Was the alimentary behavior of Drosophila affected in any way from the addition of the microalgae biomass? I am thinking for example of the smell or the taste of the final product.

Lines 118-119: How was the amount of microalgae biomass chosen?

Figure 1: I suggest changing the labelling of the treatments using Ch, Sc, Nl, To (Upper- and lower-case letters), in order to standardize it. Make the two charts more homogeneous from a graphical point of view.

Lines 266-269: Indeed, why have you not analyzed other compounds of your microalgae (carotenoids, xanthophylls) so that other correlation could be made?
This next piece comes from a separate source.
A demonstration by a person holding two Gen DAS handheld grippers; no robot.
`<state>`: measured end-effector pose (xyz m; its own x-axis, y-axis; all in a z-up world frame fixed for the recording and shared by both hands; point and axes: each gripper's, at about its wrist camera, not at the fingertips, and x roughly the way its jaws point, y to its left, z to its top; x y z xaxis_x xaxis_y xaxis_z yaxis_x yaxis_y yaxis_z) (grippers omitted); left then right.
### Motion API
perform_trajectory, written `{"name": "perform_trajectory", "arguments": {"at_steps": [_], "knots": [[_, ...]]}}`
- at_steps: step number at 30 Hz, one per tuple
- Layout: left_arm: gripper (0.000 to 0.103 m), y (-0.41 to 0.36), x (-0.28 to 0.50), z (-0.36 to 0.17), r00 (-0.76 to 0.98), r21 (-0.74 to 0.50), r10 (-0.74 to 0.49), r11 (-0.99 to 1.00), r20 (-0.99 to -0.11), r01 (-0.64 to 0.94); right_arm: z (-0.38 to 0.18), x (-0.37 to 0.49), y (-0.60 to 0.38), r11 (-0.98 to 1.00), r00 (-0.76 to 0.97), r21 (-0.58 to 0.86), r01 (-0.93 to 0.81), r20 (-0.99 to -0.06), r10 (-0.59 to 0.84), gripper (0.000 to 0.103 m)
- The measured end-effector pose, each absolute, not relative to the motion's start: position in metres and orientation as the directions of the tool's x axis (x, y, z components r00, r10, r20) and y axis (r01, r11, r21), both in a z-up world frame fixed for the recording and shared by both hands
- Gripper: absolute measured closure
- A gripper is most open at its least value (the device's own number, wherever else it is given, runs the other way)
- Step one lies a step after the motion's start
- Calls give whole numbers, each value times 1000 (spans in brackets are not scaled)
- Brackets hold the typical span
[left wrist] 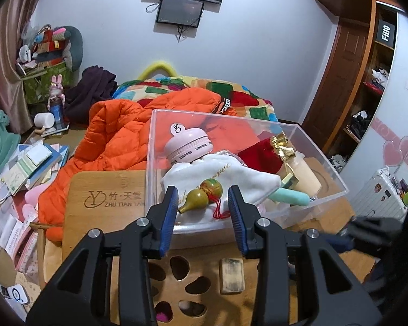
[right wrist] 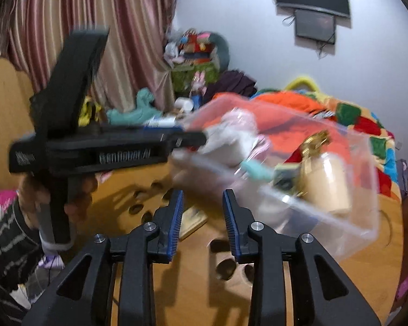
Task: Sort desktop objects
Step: 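Open the left tool inside the box while right tool releases the tube, then grasp the beige soap bar on the table with the right tool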
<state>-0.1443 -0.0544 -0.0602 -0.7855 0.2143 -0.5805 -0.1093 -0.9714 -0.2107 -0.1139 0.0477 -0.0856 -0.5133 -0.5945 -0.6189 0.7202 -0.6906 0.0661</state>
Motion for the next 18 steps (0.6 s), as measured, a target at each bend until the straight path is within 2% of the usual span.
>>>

For example some simple antioxidant tests of the biomass could have been useful to assess this property of the different species.

Author Response

The article is quite interesting and simple in its idea and experimentation. Additional experiments could make it more robust and could help gain some helpful insights into the properties of these microalgae as additives in the diet of Drosophila. 

Comment1: I suggest indicating in the Introduction or in the Discussion section what was the logic underlying the choice of the four microalgae species. Are these four among the ones listed for human consumption and is this the final aim of your study? Are they already used for animal feed production?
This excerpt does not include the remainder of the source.